* **TASK DIRECTIONS**: The copy you produce must repeat each record exactly and contain no pictures.

BEGIN SUPPLIED RECORDS

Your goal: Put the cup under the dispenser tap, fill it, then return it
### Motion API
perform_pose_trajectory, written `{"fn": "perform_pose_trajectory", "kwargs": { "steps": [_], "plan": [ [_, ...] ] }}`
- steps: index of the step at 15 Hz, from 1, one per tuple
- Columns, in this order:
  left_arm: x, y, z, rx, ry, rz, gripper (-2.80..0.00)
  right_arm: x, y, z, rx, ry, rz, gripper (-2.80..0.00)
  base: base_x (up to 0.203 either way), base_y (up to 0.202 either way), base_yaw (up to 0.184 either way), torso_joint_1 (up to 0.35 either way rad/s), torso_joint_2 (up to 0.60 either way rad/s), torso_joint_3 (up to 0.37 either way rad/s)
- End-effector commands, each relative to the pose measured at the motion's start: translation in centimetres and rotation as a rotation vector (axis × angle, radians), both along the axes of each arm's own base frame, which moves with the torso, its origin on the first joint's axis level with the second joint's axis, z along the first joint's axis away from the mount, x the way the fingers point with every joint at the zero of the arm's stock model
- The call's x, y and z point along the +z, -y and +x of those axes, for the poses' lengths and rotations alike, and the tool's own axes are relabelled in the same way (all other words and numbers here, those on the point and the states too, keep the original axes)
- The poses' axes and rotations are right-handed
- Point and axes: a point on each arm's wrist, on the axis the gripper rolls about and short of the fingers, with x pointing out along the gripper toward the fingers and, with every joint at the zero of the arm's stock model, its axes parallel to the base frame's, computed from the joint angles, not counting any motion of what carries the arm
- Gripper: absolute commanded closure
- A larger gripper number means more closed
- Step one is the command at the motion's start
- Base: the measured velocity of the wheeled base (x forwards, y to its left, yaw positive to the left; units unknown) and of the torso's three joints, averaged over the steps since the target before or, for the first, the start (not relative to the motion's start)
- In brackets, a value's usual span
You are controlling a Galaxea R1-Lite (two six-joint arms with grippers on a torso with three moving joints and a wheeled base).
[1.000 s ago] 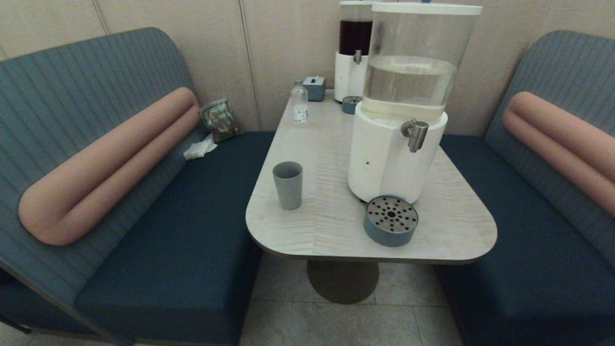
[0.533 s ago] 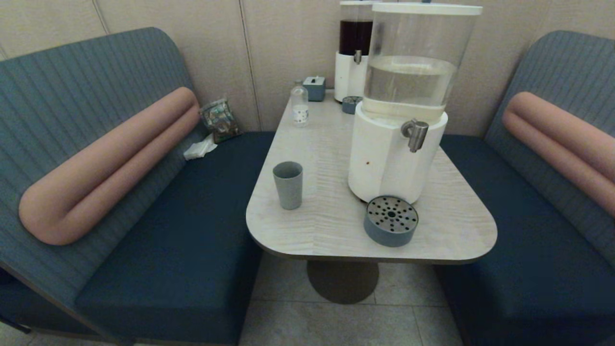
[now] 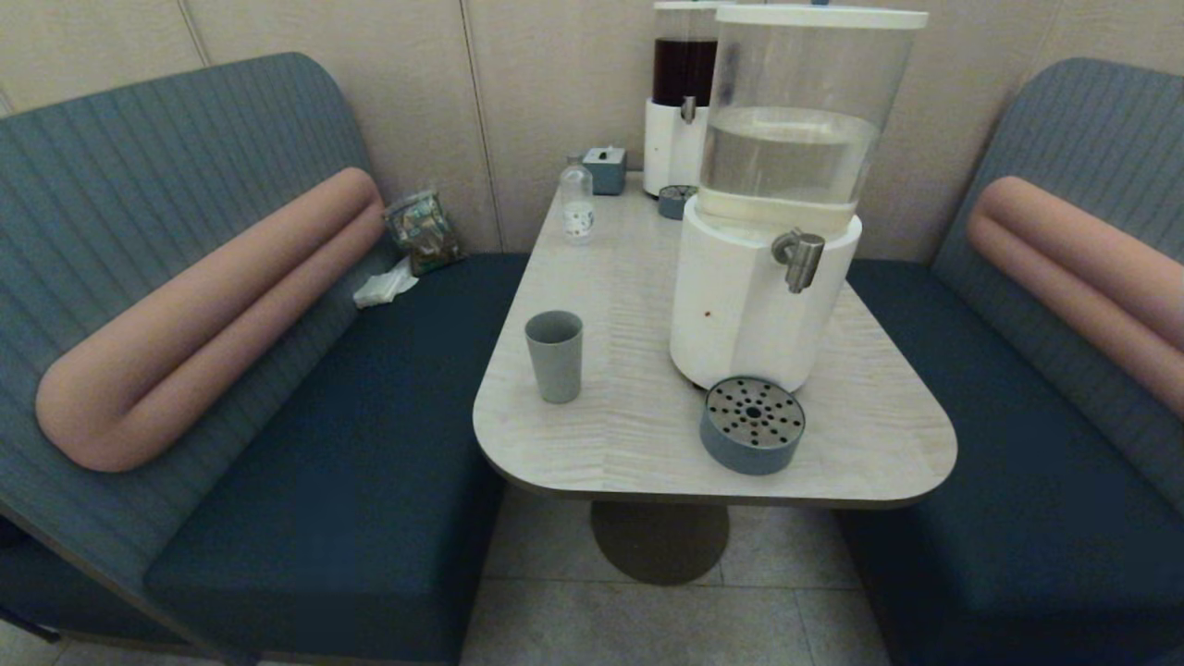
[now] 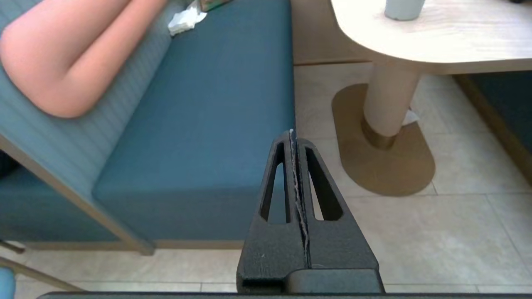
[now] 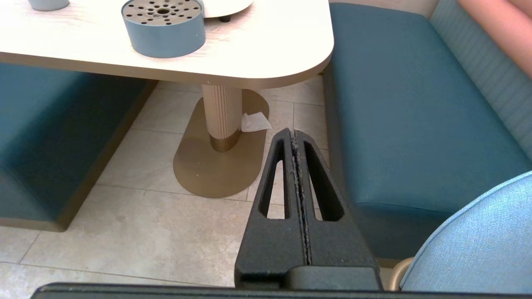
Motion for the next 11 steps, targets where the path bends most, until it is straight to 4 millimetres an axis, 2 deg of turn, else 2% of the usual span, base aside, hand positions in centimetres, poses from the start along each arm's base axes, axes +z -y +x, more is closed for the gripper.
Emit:
{"fn": "perform_pose_trajectory", "kwargs": {
  "steps": [1, 11],
  "plan": [
    [-0.01, 0.00, 0.04, -0.005, 0.001, 0.001, 0.00, 0.00, 0.00, 0.00, 0.000, 0.000, -0.001, 0.00, 0.000, 0.000, 0.000, 0.000, 0.00, 0.000],
    [-0.03, 0.00, 0.04, -0.002, 0.000, -0.005, 0.00, 0.00, 0.00, 0.00, -0.001, 0.000, 0.009, 0.00, 0.000, 0.000, 0.000, 0.000, 0.00, 0.000]
  ]
}}
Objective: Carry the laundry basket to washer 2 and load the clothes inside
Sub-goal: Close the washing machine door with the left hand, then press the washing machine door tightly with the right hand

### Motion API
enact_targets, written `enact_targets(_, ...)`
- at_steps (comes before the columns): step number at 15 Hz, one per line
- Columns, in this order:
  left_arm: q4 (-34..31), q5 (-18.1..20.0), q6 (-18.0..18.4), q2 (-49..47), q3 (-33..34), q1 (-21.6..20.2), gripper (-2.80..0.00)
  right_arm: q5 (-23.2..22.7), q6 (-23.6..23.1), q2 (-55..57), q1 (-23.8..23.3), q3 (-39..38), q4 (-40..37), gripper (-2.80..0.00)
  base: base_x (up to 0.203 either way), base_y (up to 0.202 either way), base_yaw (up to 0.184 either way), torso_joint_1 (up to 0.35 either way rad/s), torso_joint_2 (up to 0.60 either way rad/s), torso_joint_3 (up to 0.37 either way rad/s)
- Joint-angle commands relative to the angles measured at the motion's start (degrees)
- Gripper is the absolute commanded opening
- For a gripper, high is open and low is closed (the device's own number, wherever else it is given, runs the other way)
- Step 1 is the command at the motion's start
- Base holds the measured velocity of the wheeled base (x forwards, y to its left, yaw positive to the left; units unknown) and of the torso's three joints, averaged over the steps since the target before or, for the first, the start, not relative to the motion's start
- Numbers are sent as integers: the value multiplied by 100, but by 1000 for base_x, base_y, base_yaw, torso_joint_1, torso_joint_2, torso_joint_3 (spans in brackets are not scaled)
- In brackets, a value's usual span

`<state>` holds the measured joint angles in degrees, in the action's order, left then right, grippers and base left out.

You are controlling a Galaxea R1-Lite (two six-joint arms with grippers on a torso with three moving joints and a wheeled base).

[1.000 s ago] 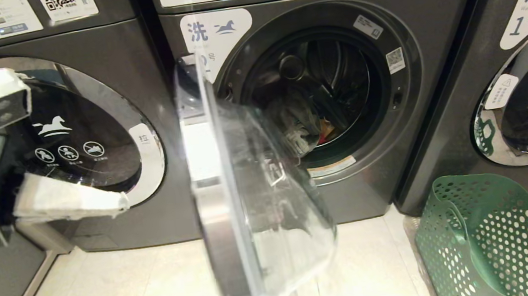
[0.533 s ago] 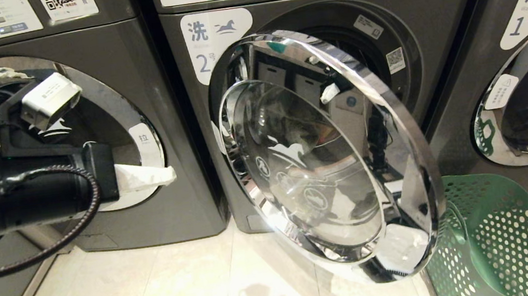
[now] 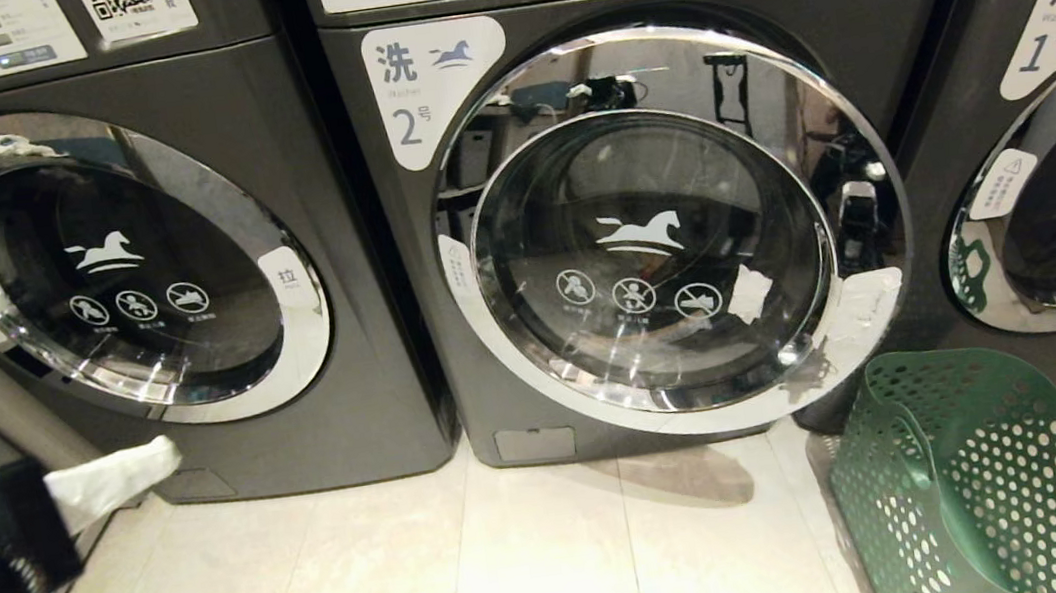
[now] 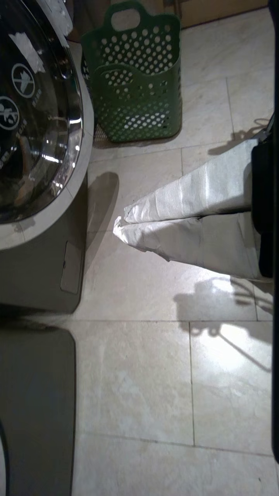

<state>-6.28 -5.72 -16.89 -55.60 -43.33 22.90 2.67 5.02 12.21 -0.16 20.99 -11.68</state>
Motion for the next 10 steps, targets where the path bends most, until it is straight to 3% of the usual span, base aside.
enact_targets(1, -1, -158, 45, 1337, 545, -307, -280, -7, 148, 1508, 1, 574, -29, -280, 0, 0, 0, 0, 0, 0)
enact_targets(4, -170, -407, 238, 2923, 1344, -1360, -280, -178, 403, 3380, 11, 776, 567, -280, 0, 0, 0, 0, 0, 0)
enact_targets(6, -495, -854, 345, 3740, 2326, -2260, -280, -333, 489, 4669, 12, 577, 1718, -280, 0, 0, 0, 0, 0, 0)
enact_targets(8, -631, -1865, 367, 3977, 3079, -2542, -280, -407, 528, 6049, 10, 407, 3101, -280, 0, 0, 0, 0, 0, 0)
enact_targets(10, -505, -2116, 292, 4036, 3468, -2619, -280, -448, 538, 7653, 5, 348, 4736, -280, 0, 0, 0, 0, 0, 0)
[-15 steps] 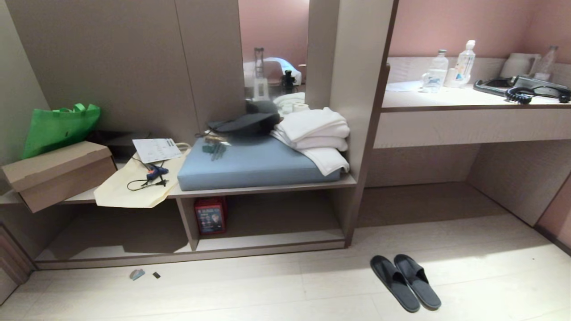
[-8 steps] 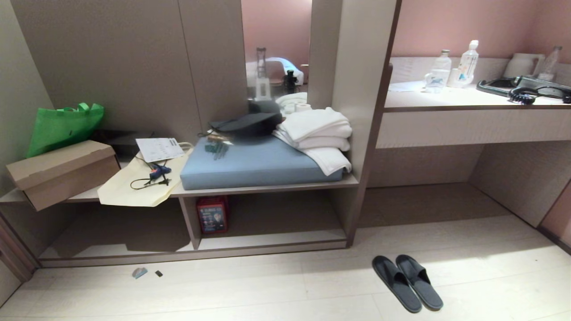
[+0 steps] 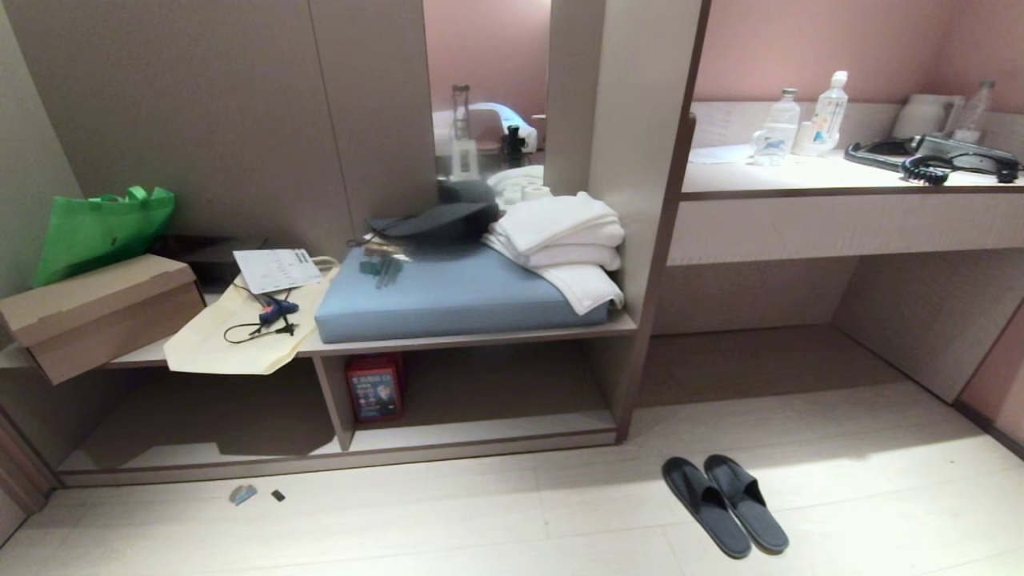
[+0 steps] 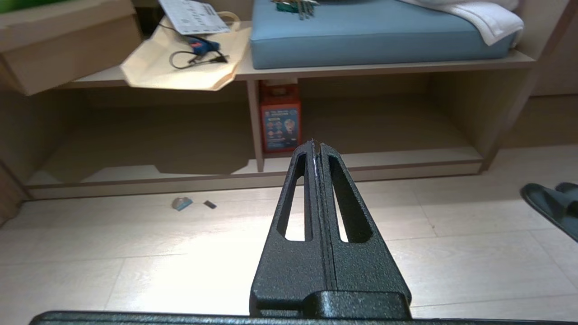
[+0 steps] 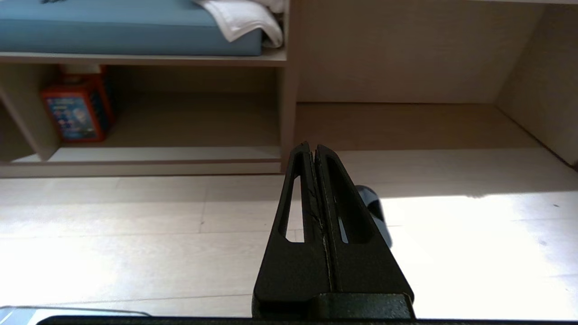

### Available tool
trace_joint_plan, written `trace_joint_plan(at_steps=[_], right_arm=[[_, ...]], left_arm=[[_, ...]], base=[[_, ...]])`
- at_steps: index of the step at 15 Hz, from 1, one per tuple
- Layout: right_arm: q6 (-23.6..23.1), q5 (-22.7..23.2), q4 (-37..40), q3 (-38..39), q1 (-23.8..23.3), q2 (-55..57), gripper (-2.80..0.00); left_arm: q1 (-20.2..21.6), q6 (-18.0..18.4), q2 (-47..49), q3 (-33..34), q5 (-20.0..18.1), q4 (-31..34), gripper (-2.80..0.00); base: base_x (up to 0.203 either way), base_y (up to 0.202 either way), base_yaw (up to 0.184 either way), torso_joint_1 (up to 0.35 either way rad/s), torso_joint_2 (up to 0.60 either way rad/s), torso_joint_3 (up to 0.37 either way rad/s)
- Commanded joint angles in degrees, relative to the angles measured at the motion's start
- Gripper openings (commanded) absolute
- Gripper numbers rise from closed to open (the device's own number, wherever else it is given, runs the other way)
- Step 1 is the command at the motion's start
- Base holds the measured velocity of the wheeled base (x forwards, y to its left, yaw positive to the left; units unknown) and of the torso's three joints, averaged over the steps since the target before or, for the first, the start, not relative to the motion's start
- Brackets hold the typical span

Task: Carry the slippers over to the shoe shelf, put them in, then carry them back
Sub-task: Pick up the slippers on the floor

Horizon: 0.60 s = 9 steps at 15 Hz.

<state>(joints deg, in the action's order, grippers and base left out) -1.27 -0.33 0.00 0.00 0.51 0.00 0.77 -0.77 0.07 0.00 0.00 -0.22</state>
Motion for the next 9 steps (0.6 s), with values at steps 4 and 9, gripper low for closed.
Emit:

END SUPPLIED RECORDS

* **ANSWER BOX**:
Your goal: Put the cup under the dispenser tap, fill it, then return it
### Motion API
perform_pose_trajectory, written `{"fn": "perform_pose_trajectory", "kwargs": { "steps": [_], "plan": [ [_, ...] ] }}`
- steps: index of the step at 15 Hz, from 1, one per tuple
- Columns, in this order:
  left_arm: x, y, z, rx, ry, rz, gripper (-2.80..0.00)
  right_arm: x, y, z, rx, ry, rz, gripper (-2.80..0.00)
  base: base_x (up to 0.203 either way), base_y (up to 0.202 either way), base_yaw (up to 0.184 either way), torso_joint_1 (up to 0.35 either way rad/s), torso_joint_2 (up to 0.60 either way rad/s), torso_joint_3 (up to 0.37 either way rad/s)
- End-effector commands, each relative to the pose measured at the motion's start: translation in centimetres and rotation as a rotation vector (axis × angle, radians), both along the axes of each arm's own base frame, which moves with the torso, its origin on the first joint's axis level with the second joint's axis, z along the first joint's axis away from the mount, x the way the fingers point with every joint at the zero of the arm's stock model
- The call's x, y and z point along the +z, -y and +x of those axes, for the poses' lengths and rotations alike, and the tool's own axes are relabelled in the same way (all other words and numbers here, those on the point and the states too, keep the original axes)
- The poses' axes and rotations are right-handed
- Point and axes: a point on each arm's wrist, on the axis the gripper rolls about and short of the fingers, with x pointing out along the gripper toward the fingers and, with every joint at the zero of the arm's stock model, its axes parallel to the base frame's, computed from the joint angles, not counting any motion of what carries the arm
- Gripper: absolute commanded closure
- A larger gripper number means more closed
- Step one is the command at the motion's start
- Base: the measured velocity of the wheeled base (x forwards, y to its left, yaw positive to the left; units unknown) and of the torso's three joints, averaged over the steps since the target before or, for the first, the start (not relative to the motion's start)
- In brackets, a value's usual span
You are controlling a Galaxea R1-Lite (two six-joint arms with grippers on a torso with three moving joints and a wheeled base).
[1.000 s ago] 
[0.533 s ago] 
[now] 
[now] 
[now] 
Motion for the next 11 steps, targets where the path bends most, until it is straight to 4 millimetres an axis, 2 deg of turn, else 2% of the usual span, base aside, hand positions in centimetres, poses from the start along each arm's base axes, axes +z -y +x, more is closed for the gripper.
Emit:
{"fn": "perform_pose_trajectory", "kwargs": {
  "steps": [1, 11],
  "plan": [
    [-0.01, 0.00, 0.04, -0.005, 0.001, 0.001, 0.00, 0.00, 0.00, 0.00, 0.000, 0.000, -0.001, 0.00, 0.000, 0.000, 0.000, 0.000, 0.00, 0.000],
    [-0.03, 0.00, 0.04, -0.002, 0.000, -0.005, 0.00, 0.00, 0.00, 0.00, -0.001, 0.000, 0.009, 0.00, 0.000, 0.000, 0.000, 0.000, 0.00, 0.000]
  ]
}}
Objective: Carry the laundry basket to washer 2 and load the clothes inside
Sub-goal: Close the washing machine door with the left hand, then press the washing machine door tightly with the right hand

### Motion API
enact_targets, written `enact_targets(_, ...)`
- at_steps (comes before the columns): step number at 15 Hz, one per line
- Columns, in this order:
  left_arm: q4 (-34..31), q5 (-18.1..20.0), q6 (-18.0..18.4), q2 (-49..47), q3 (-33..34), q1 (-21.6..20.2), gripper (-2.80..0.00)
  right_arm: q5 (-23.2..22.7), q6 (-23.6..23.1), q2 (-55..57), q1 (-23.8..23.3), q3 (-39..38), q4 (-40..37), gripper (-2.80..0.00)
  base: base_x (up to 0.203 either way), base_y (up to 0.202 either way), base_yaw (up to 0.184 either way), torso_joint_1 (up to 0.35 either way rad/s), torso_joint_2 (up to 0.60 either way rad/s), torso_joint_3 (up to 0.37 either way rad/s)
- Joint-angle commands relative to the angles measured at the motion's start (degrees)
- Gripper is the absolute commanded opening
- For a gripper, high is open and low is closed (the device's own number, wherever else it is given, runs the other way)
- Step 1 is the command at the motion's start
- Base holds the measured velocity of the wheeled base (x forwards, y to its left, yaw positive to the left; units unknown) and of the torso's three joints, averaged over the steps since the target before or, for the first, the start, not relative to the motion's start
- Numbers are sent as integers: the value multiplied by 100, but by 1000 for base_x, base_y, base_yaw, torso_joint_1, torso_joint_2, torso_joint_3 (spans in brackets are not scaled)
- In brackets, a value's usual span

`<state>` holds the measured joint angles in degrees, in the action's order, left then right, grippers and base left out.

You are controlling a Galaxea R1-Lite (two six-joint arms with grippers on a torso with three moving joints and a wheeled base).

[1.000 s ago] 
[0.533 s ago] 
[now] 
[now] 

<state>-6.28 -5.72 -16.89 -55.60 -43.33 22.90 2.67 5.02 12.21 -0.16 20.99 -11.68</state>
Motion for the next 10 steps, targets where the path bends most, until it is straight to 3% of the usual span, base aside.
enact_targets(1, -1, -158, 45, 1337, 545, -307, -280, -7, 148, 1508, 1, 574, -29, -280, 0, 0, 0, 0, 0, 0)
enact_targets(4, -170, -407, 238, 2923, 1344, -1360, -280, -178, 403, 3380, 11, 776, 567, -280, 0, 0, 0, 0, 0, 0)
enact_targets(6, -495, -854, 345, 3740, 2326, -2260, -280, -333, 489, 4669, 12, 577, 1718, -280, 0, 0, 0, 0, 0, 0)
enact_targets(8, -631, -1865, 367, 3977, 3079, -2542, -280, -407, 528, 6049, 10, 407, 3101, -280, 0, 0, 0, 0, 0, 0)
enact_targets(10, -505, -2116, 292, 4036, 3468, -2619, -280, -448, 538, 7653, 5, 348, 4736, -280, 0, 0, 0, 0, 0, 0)
[-15 steps] 
[-8 steps] 
[+0 steps] 
[+0 steps] 
[+0 steps] 

### Available tool
trace_joint_plan, written `trace_joint_plan(at_steps=[_], right_arm=[[_, ...]], left_arm=[[_, ...]], base=[[_, ...]])`
- at_steps: index of the step at 15 Hz, from 1, one per tuple
- Layout: right_arm: q6 (-23.6..23.1), q5 (-22.7..23.2), q4 (-37..40), q3 (-38..39), q1 (-23.8..23.3), q2 (-55..57), gripper (-2.80..0.00); left_arm: q1 (-20.2..21.6), q6 (-18.0..18.4), q2 (-47..49), q3 (-33..34), q5 (-20.0..18.1), q4 (-31..34), gripper (-2.80..0.00); base: base_x (up to 0.203 either way), base_y (up to 0.202 either way), base_yaw (up to 0.184 either way), torso_joint_1 (up to 0.35 either way rad/s), torso_joint_2 (up to 0.60 either way rad/s), torso_joint_3 (up to 0.37 either way rad/s)
- Commanded joint angles in degrees, relative to the angles measured at the motion's start
- Gripper openings (commanded) absolute
- Gripper numbers rise from closed to open (the device's own number, wherever else it is given, runs the other way)
- Step 1 is the command at the motion's start
- Base holds the measured velocity of the wheeled base (x forwards, y to its left, yaw positive to the left; units unknown) and of the torso's three joints, averaged over the steps since the target before or, for the first, the start, not relative to the motion's start
- Brackets hold the typical span

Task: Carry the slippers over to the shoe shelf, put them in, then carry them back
Sub-task: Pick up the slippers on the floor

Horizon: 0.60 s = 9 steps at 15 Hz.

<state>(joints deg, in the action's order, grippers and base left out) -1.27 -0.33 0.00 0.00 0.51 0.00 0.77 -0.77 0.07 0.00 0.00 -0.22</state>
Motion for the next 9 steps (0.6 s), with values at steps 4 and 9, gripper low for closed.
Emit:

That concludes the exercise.